Debunking the GAMLSS Myth | R bloggers

Debunking the GAMLSS Myth | R bloggers

[This article was first published on Achim Zeileis, and kindly contributed to R-bloggers]. (You can report a problem with the content on this page here)


Want to share your content on R bloggers? click here if you have a blog, or here if you don’t.

Generalized additive models for location, scale and shape (GAMLSS) are popular for estimating reference equations, for example for lung function measurements. A recent paper claimed to ‘debunk’ the GAMLSS myth in this context by showing that much simpler piecewise linear models work just as well.
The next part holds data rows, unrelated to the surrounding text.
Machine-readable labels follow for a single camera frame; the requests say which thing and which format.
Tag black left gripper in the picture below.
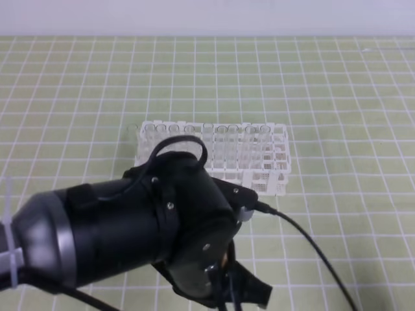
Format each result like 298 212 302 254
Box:
153 154 272 309

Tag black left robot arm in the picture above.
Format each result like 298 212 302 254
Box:
10 152 272 310

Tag white plastic test tube rack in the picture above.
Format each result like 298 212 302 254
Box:
127 121 291 196

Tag green grid tablecloth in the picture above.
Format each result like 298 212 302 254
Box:
1 36 414 310

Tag black left camera cable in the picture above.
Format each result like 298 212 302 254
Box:
254 200 359 311

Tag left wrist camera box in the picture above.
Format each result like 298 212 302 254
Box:
213 178 258 222

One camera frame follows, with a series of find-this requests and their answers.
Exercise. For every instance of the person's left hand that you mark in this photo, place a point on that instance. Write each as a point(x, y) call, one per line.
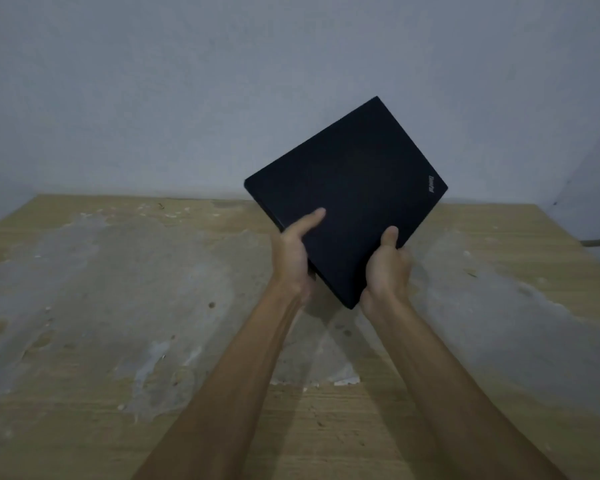
point(293, 257)

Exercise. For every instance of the person's right hand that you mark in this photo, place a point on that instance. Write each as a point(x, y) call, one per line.
point(387, 279)

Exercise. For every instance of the person's right thumb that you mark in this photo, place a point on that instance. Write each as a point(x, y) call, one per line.
point(390, 238)

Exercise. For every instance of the person's left thumb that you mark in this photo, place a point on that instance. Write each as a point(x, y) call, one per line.
point(307, 222)

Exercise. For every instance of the black laptop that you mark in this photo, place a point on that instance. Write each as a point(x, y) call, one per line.
point(350, 184)

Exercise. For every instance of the person's right forearm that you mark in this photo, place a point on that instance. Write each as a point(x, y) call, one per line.
point(455, 394)

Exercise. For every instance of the person's left forearm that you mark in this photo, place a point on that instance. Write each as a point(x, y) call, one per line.
point(220, 394)
A new letter to the editor refutes these claims.

Quote

Robert A. Rigby, Mikis D. Statesinapolos, Achim Zeileis, Sanjala Stanojevic, Gillian Heller, Fernanda de Bastiani, Thomas Kneib, Andreas Mayr, Reto Stauffer, Nikolaus Ulauf (2025). “Letter to the editor refuting ‘debunking the Gamlss myth: Syplicity reigns in lung function diagnostics’.” Coming soon Respiratory medicine. Preprint available at arXiv.org E-print archive arXiv:2512.09179 [stat.AP]. doi:10.48550/arXiv.2512.09179

Abstract

We received the above article with interest Zavorsky (2025, Respiratory Medicine) regarding reference equations for lung function tests. The author compares a Generalized Additive Model for Location, Scale, and Shape (GAMLSS), the standard adopted by the Global Lung Function Initiative (GLI), with a segmented linear regression model (SLR) for lung function variables. The author presents an interesting comparison; however, there are some fundamental problems with the approach. We welcome this opportunity to discuss the issues it raises. The author’s claim is that (1) SLR “provides prediction accuracies comparable to GAMLSS”; and (2) the GAMLSS model equations are “complicated and require additional spline tables,” while the SLR is “simpler, more parsimonious, and more accessible to a broader audience.” We respectfully disagree with both points.

Read full letter ›

Replication

Zavorsky submits the data for his analysis NHANES_2007_2012_Only_Acceptable_Spirometry_Values.csv.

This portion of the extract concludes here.